§ **Assignment**:
After locating the line that contains "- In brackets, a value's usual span" in the following entries, reproduce it and each later line exactly, including the last.

· · · ·

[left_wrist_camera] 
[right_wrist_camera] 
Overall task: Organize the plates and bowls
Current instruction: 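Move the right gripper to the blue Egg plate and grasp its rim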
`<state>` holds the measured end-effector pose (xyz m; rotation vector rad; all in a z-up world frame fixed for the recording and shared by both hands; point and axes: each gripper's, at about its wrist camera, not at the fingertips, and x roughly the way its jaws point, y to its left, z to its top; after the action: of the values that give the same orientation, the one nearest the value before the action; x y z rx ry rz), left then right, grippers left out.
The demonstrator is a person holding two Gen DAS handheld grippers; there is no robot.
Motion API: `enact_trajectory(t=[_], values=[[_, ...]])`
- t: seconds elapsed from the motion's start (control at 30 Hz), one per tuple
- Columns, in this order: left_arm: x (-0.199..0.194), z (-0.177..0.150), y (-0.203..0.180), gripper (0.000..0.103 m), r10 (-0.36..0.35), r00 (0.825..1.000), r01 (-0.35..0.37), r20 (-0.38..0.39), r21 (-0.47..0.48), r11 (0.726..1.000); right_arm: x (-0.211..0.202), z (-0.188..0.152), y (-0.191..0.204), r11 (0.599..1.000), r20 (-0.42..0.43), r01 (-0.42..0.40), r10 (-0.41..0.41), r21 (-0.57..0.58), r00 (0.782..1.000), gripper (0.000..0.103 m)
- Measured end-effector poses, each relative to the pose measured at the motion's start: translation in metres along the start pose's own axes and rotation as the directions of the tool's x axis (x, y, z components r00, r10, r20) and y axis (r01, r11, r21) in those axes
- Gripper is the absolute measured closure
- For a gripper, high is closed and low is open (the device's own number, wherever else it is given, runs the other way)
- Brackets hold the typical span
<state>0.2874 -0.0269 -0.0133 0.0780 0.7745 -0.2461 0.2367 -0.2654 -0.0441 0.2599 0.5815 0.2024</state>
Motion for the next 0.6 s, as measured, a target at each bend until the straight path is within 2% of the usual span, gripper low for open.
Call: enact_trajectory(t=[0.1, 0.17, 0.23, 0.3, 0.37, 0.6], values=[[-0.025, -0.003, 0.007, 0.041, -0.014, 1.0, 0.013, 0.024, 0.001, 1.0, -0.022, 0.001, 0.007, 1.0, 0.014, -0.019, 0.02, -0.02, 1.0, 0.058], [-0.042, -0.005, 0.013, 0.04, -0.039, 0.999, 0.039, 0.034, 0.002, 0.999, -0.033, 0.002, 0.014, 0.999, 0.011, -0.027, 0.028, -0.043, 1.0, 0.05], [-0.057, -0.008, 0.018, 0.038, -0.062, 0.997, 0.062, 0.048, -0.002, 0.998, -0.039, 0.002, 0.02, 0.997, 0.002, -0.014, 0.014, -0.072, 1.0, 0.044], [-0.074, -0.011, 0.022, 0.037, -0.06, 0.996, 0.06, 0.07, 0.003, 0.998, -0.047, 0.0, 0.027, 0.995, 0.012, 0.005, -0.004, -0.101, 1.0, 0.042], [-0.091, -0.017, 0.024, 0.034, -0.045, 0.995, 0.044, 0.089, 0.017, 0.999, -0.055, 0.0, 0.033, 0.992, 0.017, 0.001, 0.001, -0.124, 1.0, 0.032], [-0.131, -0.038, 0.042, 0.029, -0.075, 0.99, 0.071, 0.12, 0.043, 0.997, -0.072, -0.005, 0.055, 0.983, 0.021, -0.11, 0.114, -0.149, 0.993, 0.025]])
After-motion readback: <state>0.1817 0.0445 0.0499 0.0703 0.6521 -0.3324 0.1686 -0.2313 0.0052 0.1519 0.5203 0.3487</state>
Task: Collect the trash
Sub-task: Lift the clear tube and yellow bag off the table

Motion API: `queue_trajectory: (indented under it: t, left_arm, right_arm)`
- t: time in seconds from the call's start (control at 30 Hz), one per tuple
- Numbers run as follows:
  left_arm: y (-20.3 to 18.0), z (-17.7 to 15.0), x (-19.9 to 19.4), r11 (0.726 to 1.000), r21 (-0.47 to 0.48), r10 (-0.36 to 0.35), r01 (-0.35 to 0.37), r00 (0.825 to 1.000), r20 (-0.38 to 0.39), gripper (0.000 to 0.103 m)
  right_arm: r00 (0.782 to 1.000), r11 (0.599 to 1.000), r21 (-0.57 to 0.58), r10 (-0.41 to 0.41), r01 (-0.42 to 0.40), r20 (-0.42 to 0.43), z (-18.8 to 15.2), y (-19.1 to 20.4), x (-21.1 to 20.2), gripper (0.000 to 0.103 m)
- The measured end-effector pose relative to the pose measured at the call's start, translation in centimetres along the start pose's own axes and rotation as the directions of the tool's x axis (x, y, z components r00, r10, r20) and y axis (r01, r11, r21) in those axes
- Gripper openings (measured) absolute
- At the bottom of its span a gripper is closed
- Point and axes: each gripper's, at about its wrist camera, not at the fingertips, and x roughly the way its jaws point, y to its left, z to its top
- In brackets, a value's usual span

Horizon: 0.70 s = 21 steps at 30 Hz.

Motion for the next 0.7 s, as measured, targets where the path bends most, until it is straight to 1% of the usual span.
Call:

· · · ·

§ **Response box**:
- In brackets, a value's usual span

Horizon: 0.70 s = 21 steps at 30 Hz.

Motion for the next 0.7 s, as measured, targets where the path bends most, until it is straight to 1% of the usual span.
Call:

Nothing else is part of this exercise.